Anche i documenti del Concilio Vaticano 2° sono pieni di formule simili,
tanto che il papa Montini li definì come il catechismo dell’età moderna.
Gli specialisti di catechetica, la disciplina
che studia sistematicamente la catechesi, vale a dire l’attività di iniziazione
ed educazione alla fede, sostengono che, nella formazione religiosa, non si
tratta di evocare un mondo diverso, ma di approfondire il senso di
quello in cui si vive. Lo si fa facendo memoria delle esperienze di fede
bibliche e di quelle della tradizione delle nostre collettività religiose. Tra
le une e le altre ci sono le nostre vite: l’approfondimento prosegue parallelo.

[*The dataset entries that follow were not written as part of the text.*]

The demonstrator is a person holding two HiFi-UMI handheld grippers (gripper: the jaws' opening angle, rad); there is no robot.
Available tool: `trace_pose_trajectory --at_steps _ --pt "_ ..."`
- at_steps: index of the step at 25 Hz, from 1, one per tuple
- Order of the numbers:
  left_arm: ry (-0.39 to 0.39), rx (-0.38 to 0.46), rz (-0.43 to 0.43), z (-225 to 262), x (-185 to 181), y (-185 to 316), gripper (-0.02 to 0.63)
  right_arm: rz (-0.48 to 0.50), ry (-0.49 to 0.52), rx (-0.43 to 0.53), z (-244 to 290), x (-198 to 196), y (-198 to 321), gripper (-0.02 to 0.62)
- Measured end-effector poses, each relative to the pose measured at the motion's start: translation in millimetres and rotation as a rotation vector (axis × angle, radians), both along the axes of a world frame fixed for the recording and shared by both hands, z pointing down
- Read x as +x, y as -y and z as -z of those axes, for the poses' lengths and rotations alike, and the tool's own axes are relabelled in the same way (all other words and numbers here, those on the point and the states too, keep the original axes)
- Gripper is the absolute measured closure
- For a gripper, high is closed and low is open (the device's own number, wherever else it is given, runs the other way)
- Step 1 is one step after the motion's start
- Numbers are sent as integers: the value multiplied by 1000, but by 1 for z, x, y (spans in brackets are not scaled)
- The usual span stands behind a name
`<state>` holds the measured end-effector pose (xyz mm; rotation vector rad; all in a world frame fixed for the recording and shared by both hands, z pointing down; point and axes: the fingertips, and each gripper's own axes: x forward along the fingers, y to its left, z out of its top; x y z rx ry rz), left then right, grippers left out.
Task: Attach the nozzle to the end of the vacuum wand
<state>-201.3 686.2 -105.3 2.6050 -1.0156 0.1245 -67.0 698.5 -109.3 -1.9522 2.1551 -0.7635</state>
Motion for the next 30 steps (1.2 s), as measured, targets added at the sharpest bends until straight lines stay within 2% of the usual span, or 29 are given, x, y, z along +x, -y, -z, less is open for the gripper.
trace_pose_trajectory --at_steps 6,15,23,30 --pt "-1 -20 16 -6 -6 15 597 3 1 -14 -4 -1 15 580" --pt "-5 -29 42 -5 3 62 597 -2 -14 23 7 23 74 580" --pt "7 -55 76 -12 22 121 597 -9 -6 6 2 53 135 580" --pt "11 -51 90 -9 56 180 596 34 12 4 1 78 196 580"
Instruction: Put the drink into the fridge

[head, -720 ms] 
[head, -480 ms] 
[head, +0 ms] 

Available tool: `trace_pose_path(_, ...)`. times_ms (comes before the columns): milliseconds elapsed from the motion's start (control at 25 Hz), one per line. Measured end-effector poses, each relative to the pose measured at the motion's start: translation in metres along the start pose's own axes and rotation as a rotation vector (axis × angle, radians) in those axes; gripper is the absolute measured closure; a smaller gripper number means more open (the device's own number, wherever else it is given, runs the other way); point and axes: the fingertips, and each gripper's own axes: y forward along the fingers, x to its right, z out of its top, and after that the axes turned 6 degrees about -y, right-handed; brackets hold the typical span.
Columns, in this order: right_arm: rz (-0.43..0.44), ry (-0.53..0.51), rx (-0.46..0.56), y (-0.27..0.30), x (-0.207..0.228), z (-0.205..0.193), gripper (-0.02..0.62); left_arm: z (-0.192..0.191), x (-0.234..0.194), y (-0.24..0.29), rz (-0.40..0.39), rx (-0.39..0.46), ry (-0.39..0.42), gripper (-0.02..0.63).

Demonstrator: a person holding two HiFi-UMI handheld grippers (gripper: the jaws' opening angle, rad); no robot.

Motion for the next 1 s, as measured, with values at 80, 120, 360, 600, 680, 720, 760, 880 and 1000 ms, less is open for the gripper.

Ma, come sappiamo, ci sono molti problemi per
quanto riguarda il versante biblico e ce ne sono ancora di più su quello della
tradizione, che implicherebbe fare i conti con la nostra storia bimillenaria di
fede. Di quest’ultima in genere non si tratta nella catechesi, quindi viene a
mancare un importante termine di paragone. Il papa Wojtyla, chiamandoci al
lavoro che definì di purificazione della
memoria, ci stimolò a prenderne consapevolezza. Questo implica riconoscere
il molto male che c’è stato in quella storia: a volte farne memoria appare
insopportabile. Il ricordo della nostra storia non è ancora pacificato: certe
ferite sono ancora aperte.
Il problema emerge con chiarezza confrontando
le narrazioni di storia della Chiesa ancora negli scorsi anni ’70 e quelle di
oggi. Le prime appaiono fortemente attestate in difesa. Tutto viene letto nell’ottica
papista anche riferendosi a tempi in
cui l’istituzione papale era veramente molto diversa da quella di oggi, tanto
che, ad esempio, in due concili ecumenici decisivi come quelli di Nicea e
Costantinopoli, in Oriente nel Quarto secolo, il papa non era presente e nel
secondo non mandò neppure suoi legati. E, certamente, l’ingenuo papismo contemporaneo, costruito intorno alle fascinose personalità dei regnanti religiosi e tanto diffuso
nelle nostre collettività, non aiuta.
Ma questo problema interessa chi si occupa
della formazione dei bambini? Io penso di sì, se non altro perché, come
sicuramente avete potuto osservare un bambino in terza e quarta elementare può
porre domande che rievocano i grandi temi teologici dei primi secoli, “perché
il male?”, “Chi è la Trinità?” “Della stessa natura, simile, o che cosa e chi?”. Affrontandoli avremo modo di fare tirocinio
di un modo di affrontare i problemi che possa riscattarci da quel molto male di
cui dicevo che si è prodotto tra noi fin dai primi secoli quando si trattò di
affrontare varie obiezioni in materia di fede.